In the News
Energy Price Cap - Energy Chiefs point to regulatory failure
The regulation of the energy sector has come under fire from the former Chief Information Officer at Utility Point.
He argues that the regulator, OFGEM, needs to take the blame for making operating in the sector well nigh impossible. He says that the operation of the price cap, far from protecting consumers, made the market well nigh impossible to operate in - in that it effectively meant that companies would inevitably be loss-making when wholesale prices rose, and that other measures, notably to protect disadvantaged consumer and encourage green energy exacerbated this.

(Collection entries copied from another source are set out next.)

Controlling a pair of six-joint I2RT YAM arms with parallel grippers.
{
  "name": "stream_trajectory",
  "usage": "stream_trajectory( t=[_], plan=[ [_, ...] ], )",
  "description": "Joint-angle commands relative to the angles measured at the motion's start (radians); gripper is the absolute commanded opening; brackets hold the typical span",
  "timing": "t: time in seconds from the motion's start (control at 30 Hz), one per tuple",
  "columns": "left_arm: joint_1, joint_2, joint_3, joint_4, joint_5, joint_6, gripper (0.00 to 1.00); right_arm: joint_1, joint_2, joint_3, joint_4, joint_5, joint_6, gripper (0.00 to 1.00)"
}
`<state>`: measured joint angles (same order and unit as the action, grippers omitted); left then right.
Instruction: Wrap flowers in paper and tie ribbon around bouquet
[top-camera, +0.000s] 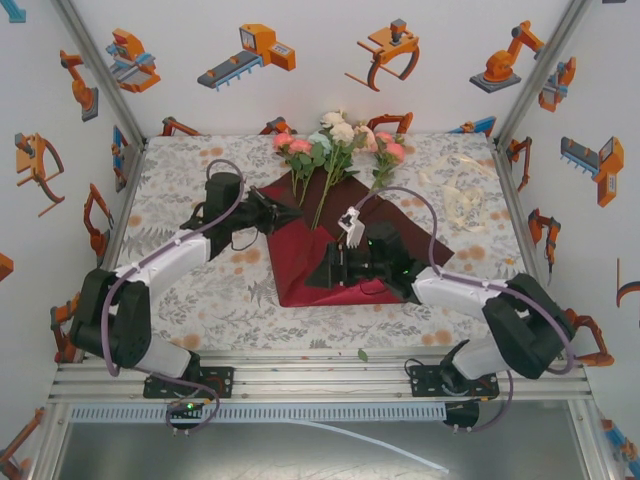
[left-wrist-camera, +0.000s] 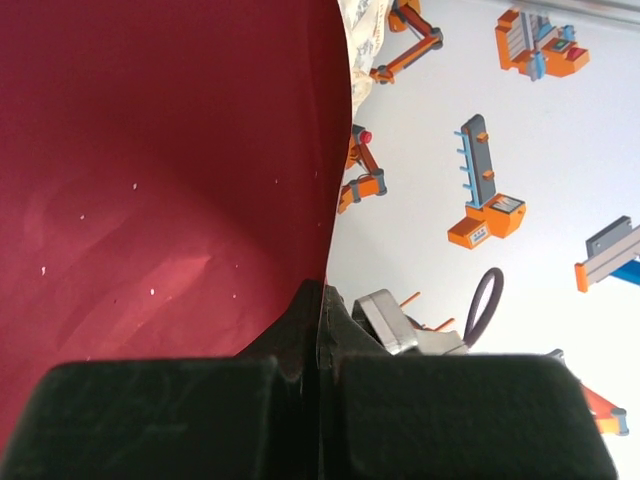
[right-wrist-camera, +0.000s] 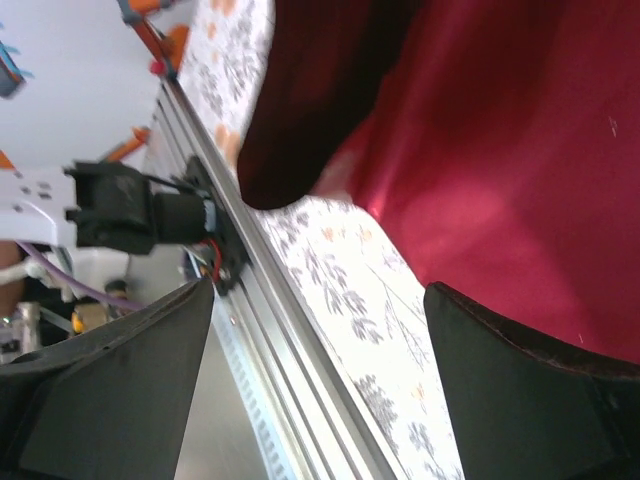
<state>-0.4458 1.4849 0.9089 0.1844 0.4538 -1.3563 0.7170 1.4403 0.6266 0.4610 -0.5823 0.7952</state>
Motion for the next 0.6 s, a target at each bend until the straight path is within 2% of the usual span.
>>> stream_trajectory(
  t=[0.0, 0.07, 0.1, 0.2, 0.23, 0.27, 0.3, 0.4, 0.43, 0.47, 0.57],
  plan=[
    [-0.041, 0.049, 0.034, 0.056, -0.009, -0.01, 0.0, 0.016, 0.081, 0.072, 0.138, 0.064, 0.112, 0.78],
    [-0.065, 0.078, 0.05, 0.077, -0.007, -0.019, 0.0, 0.018, 0.121, 0.104, 0.096, 0.1, 0.113, 0.74],
    [-0.073, 0.089, 0.055, 0.087, -0.007, -0.023, 0.0, 0.018, 0.133, 0.108, 0.086, 0.113, 0.109, 0.68],
    [-0.08, 0.107, 0.06, 0.129, -0.007, -0.024, 0.0, 0.017, 0.13, 0.097, 0.011, 0.178, 0.082, 0.4],
    [-0.078, 0.103, 0.063, 0.127, -0.015, -0.008, 0.06, 0.017, 0.121, 0.092, -0.03, 0.2, 0.063, 0.3],
    [-0.074, 0.094, 0.072, 0.11, -0.028, 0.023, 0.16, 0.017, 0.112, 0.088, -0.076, 0.226, 0.041, 0.23],
    [-0.07, 0.083, 0.085, 0.091, -0.037, 0.067, 0.25, 0.016, 0.104, 0.089, -0.121, 0.246, 0.02, 0.18],
    [-0.056, 0.03, 0.164, -0.039, -0.059, 0.288, 0.49, 0.016, 0.1, 0.119, -0.268, 0.294, -0.063, 0.13],
    [-0.054, 0.005, 0.197, -0.133, -0.102, 0.389, 0.56, 0.016, 0.1, 0.129, -0.303, 0.308, -0.085, 0.12],
    [-0.056, -0.022, 0.221, -0.224, -0.181, 0.471, 0.6, 0.015, 0.101, 0.137, -0.331, 0.319, -0.102, 0.12],
    [-0.046, -0.075, 0.228, -0.354, -0.442, 0.638, 0.65, 0.016, 0.103, 0.138, -0.364, 0.335, -0.116, 0.12]
  ],
)
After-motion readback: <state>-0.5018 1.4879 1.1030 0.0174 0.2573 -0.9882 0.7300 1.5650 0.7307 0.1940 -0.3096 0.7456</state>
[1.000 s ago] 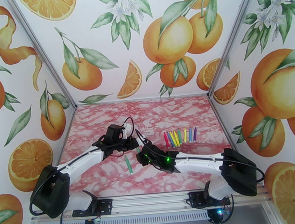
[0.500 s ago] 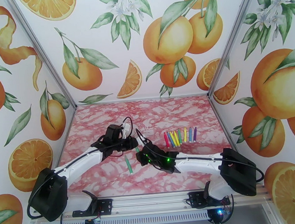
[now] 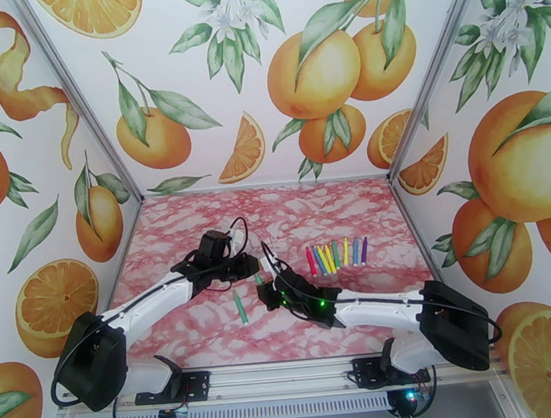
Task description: Open the pen caps
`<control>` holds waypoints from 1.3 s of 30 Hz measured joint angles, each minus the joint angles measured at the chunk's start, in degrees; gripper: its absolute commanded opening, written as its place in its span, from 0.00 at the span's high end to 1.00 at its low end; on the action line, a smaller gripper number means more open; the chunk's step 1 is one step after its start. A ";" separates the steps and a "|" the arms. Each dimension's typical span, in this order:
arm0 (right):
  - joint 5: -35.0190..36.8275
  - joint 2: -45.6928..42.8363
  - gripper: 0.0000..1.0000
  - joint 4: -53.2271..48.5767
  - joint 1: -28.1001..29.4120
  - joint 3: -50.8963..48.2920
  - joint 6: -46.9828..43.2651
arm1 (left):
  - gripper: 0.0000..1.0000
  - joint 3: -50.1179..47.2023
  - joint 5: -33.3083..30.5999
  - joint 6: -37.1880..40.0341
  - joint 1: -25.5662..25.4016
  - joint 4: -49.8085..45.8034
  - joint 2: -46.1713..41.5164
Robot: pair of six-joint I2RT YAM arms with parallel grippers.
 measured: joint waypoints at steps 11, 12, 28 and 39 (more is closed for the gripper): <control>0.26 -1.29 1.00 2.10 0.02 -1.92 0.02 | 1.00 0.70 0.85 -1.07 0.00 -0.50 0.61; 0.26 -1.29 1.00 2.27 0.02 -2.01 0.04 | 1.00 0.70 0.81 -1.16 0.00 -0.50 0.63; 1.07 -1.62 1.00 4.57 0.07 -2.99 0.04 | 1.00 1.33 1.99 -2.67 1.25 -1.16 1.25; -0.48 -2.67 1.00 -2.64 1.77 -6.84 0.00 | 1.00 3.28 -6.27 -2.86 6.95 4.28 1.55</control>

It's an interesting perspective but I'd suggest that he's bound to say that - and that he wasn't publicly complaining when earning a not inconsiderable sum when wholesale prices were low. And that is perhaps the point - the distributional effects of the market are such that the interests of consumers and producers aren't terribly well-balanced.
At any given moment one group is gaining relative to the other and rarely are the interests of both groups well served by the current market structure.
Pretty much at the same time, the head of Scottish Power has lashed out at the price cap in energy markets and OFGEM's regulation of the sector, which has recently seen a number of small firms go bankrupt.
He's always going to argue against the former - it reduces his profit - but he might have a point in the latter regard, with many of these small companies effectively acting as no more than intermediaries between energy consumers and suppliers.
Many of the smaller new entrants into the UK energy sector don't generate their own power or have their own distribution network - their business is simply arbitrage between wholesale costs and retail prices. And they have got badly burnt by the surge in the wholesale price whilst under the constraint of the retail price cap.